### WHAT YOU NEED TO DO
Please return the data word for word and leave out any picture it contains.
╭─ EXERCISE DATA
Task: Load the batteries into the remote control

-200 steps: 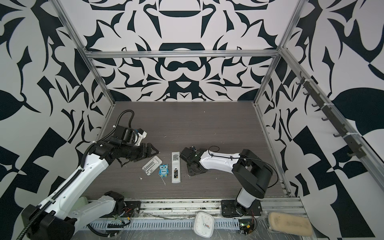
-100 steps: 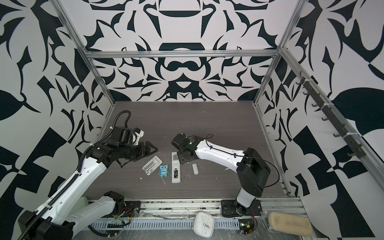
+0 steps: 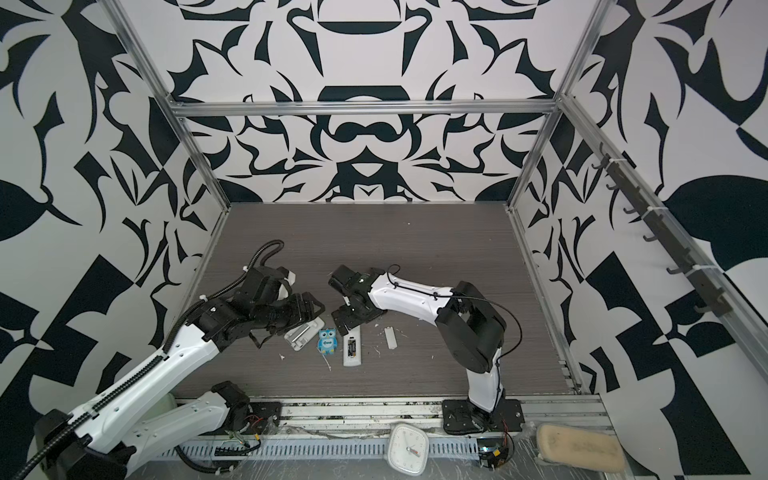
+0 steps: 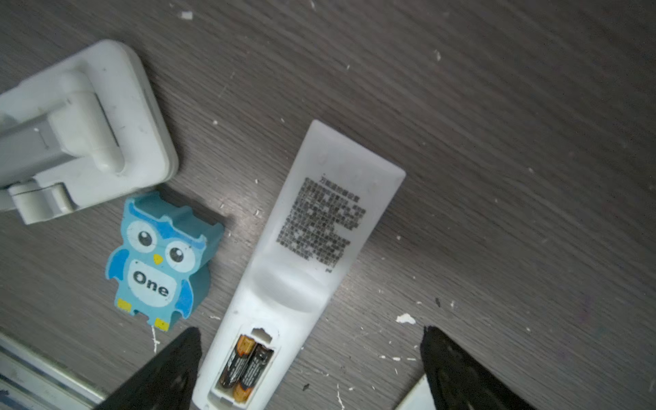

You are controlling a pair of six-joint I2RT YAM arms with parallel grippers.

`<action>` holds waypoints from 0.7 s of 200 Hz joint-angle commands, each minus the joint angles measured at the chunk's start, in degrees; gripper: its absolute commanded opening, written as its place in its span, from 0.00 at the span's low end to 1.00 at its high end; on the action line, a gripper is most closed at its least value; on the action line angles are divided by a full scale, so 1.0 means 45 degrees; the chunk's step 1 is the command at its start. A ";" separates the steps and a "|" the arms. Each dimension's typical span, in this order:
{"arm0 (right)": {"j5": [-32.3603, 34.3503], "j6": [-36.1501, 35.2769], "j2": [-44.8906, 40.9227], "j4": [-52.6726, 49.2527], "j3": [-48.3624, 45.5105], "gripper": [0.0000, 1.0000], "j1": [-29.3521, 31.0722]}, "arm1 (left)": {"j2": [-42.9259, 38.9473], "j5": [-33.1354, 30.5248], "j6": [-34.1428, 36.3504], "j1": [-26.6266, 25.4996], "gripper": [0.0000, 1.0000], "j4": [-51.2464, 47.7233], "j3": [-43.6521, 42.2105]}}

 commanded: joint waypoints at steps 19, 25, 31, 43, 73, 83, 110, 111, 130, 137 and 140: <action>-0.0662 -0.0856 -0.0357 0.0715 -0.0412 1.00 -0.0587 | 0.0174 -0.1181 -0.1121 -0.0354 0.78 0.0792 0.0201; -0.0656 -0.0932 -0.0207 0.0554 -0.0305 1.00 -0.0575 | 0.0216 -0.1202 -0.1124 -0.0354 0.78 0.0751 0.0222; -0.0687 -0.0966 -0.0045 0.0303 -0.0147 1.00 -0.0571 | 0.0224 -0.1189 -0.1125 -0.0354 0.78 0.0665 0.0263; -0.0774 -0.0954 0.0075 0.0211 -0.0100 1.00 -0.0578 | 0.0169 -0.1167 -0.1142 -0.0385 0.78 0.0560 0.0315; -0.0915 -0.0806 -0.0027 0.0472 -0.0452 1.00 -0.0573 | -0.0470 -0.1364 -0.1721 -0.0433 0.78 0.0302 -0.0407; -0.1005 -0.0572 -0.0020 0.0595 -0.0576 1.00 -0.0571 | -0.0857 -0.1396 -0.1977 -0.0451 0.78 0.0301 -0.0785; -0.0900 -0.0260 0.0046 0.0712 -0.0582 1.00 -0.0426 | -0.1942 -0.1666 -0.2468 -0.0451 0.78 0.0289 -0.1670; -0.0895 -0.0255 0.0068 0.0712 -0.0568 1.00 -0.0420 | -0.1965 -0.1663 -0.2472 -0.0451 0.78 0.0282 -0.1696; -0.0795 -0.0060 0.0241 0.0713 -0.0434 1.00 -0.0303 | -0.2202 -0.1492 -0.2514 -0.0451 0.78 0.0153 -0.1898; -0.0728 0.0002 0.0323 0.0665 -0.0339 1.00 -0.0211 | -0.2151 -0.1411 -0.2482 -0.0451 0.78 0.0071 -0.1863; -0.0700 0.0014 0.0366 0.0645 -0.0293 1.00 -0.0184 | -0.2130 -0.1370 -0.2464 -0.0451 0.78 0.0051 -0.1841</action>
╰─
### EXERCISE SOLUTION
Task: Load the batteries into the remote control

-200 steps: 
-100 steps: 
+0 steps: 
+0 steps: 

You are controlling a pair of six-joint I2RT YAM arms with parallel grippers.

`<action>` holds waypoints from 0.7 s of 200 Hz joint-angle commands, each minus the joint angles measured at the chunk's start, in degrees; gripper: its absolute commanded opening, written as its place in its span, from 0.00 at the span's low end to 1.00 at its high end; on the action line, a gripper is most closed at its least value; on the action line angles are divided by a full scale, so 1.0 means 45 degrees; the chunk's step 1 is the command at its start. A ";" separates the steps and a "|" the arms. Each dimension's typical span, in this order:
{"arm0 (right)": {"j5": [-32.3603, 34.3503], "j6": [-36.1501, 35.2769], "j2": [-44.8906, 40.9227], "j4": [-52.6726, 49.2527], "j3": [-48.3624, 45.5105], "gripper": [0.0000, 1.0000], "j1": [-29.3521, 31.0722]}, "arm1 (left)": {"j2": [-42.9259, 38.9473], "j5": [-33.1354, 30.5248], "j6": [-34.1428, 36.3504], "j1": [-26.6266, 25.4996], "gripper": [0.0000, 1.0000], "j4": [-51.2464, 47.7233], "j3": [-43.6521, 42.2105]}}

 commanded: joint waypoints at steps 19, 25, 31, 43, 73, 83, 110, 111, 130, 137 and 140: <action>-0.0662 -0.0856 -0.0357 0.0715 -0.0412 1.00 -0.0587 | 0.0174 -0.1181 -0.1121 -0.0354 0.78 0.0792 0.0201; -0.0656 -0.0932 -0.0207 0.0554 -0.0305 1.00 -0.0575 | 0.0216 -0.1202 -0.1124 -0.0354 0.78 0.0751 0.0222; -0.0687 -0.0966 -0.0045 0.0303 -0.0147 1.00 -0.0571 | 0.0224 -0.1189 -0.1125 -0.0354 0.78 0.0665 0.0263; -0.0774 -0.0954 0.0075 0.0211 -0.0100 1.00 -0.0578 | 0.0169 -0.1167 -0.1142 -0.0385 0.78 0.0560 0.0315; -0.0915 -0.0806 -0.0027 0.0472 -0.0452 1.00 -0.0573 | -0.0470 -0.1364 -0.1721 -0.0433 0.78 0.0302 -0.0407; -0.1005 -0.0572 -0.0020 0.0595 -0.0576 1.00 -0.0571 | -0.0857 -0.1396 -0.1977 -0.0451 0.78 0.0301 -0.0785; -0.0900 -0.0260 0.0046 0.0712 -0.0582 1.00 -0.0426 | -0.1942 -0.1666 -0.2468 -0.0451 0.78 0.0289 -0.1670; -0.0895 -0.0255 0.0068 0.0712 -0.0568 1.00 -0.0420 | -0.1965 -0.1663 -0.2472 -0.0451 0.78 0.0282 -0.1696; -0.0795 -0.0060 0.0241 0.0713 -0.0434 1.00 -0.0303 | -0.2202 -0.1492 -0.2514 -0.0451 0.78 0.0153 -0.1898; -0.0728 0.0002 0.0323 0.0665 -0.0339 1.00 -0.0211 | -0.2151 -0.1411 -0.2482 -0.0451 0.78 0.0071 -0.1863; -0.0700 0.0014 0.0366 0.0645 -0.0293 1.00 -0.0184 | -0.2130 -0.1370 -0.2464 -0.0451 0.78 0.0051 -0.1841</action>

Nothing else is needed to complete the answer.